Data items
□ □ □ □ □

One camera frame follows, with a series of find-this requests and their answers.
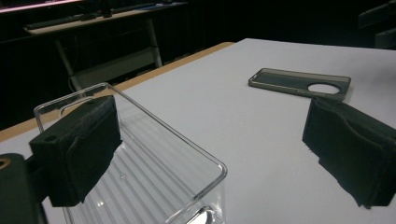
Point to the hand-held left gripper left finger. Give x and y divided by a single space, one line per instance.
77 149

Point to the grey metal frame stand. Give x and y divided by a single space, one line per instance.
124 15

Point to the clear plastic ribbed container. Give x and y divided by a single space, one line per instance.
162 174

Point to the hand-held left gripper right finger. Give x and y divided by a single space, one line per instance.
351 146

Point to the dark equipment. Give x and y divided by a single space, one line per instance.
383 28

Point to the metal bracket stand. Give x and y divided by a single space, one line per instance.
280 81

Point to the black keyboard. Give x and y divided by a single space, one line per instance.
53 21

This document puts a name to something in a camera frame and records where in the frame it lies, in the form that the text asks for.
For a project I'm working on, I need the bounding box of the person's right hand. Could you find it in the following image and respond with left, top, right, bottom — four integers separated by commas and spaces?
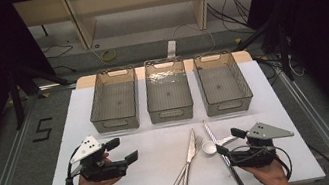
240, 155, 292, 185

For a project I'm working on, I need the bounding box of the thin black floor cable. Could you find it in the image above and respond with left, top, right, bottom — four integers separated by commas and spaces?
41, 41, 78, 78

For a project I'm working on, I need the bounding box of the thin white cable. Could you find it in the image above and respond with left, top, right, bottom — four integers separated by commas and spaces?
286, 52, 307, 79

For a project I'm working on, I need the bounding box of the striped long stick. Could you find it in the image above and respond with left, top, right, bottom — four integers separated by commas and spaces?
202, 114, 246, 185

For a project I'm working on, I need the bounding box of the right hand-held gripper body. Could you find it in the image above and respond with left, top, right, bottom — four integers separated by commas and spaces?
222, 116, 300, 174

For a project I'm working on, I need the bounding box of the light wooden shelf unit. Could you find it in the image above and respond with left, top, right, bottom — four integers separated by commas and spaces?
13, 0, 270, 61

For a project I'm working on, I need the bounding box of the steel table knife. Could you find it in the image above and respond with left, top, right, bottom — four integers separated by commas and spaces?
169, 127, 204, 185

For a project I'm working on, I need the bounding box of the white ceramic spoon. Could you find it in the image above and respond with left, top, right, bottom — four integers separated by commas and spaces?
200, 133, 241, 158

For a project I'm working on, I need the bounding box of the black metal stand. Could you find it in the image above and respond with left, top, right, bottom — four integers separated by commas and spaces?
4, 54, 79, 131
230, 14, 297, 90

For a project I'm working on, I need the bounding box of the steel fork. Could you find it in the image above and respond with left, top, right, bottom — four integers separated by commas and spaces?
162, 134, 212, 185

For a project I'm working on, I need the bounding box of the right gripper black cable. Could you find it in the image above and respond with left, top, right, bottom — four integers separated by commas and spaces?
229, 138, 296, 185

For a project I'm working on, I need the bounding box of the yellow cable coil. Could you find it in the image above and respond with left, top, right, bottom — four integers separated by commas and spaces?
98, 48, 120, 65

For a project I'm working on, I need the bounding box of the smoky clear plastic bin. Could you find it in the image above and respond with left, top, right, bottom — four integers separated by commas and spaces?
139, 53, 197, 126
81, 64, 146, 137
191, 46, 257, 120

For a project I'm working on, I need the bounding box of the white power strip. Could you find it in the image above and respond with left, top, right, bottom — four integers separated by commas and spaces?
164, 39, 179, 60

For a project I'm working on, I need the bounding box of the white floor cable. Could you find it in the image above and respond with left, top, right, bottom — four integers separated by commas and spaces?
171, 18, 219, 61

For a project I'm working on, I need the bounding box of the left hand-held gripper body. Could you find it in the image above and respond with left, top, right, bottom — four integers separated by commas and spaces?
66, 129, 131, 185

□ □ □ □ □

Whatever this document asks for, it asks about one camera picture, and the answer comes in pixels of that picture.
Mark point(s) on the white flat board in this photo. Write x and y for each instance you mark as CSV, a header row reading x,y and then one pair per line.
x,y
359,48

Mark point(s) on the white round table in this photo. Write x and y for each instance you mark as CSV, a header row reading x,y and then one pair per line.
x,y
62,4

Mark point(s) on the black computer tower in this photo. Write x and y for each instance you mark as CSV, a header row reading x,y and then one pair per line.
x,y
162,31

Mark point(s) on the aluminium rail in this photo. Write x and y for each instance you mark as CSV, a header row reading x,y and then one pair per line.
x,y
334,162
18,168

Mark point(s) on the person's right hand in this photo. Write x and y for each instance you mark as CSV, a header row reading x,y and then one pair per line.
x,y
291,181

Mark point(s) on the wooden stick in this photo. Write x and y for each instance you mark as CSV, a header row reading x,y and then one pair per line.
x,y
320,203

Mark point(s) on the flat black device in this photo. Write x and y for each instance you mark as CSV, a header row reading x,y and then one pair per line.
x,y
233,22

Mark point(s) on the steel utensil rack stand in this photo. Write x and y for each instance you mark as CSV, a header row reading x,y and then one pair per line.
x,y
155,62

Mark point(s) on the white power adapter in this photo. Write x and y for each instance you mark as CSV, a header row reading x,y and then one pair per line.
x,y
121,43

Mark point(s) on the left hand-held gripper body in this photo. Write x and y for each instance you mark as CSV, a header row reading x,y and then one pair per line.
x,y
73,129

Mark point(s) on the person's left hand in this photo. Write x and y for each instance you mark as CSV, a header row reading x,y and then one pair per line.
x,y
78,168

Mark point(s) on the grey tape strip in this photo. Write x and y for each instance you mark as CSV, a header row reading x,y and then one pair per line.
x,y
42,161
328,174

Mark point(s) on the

□ □ □ □ □

REQUIRED WORK -> Read through the entries, then copy every line where the string "document" is found.

SOLUTION FOR THIS EXERCISE ->
This document puts a name to something in a camera frame and records where in the frame it lies, in the form that the text asks for.
Whatever this document asks for, it asks about one camera picture, and the answer comes in pixels of that picture.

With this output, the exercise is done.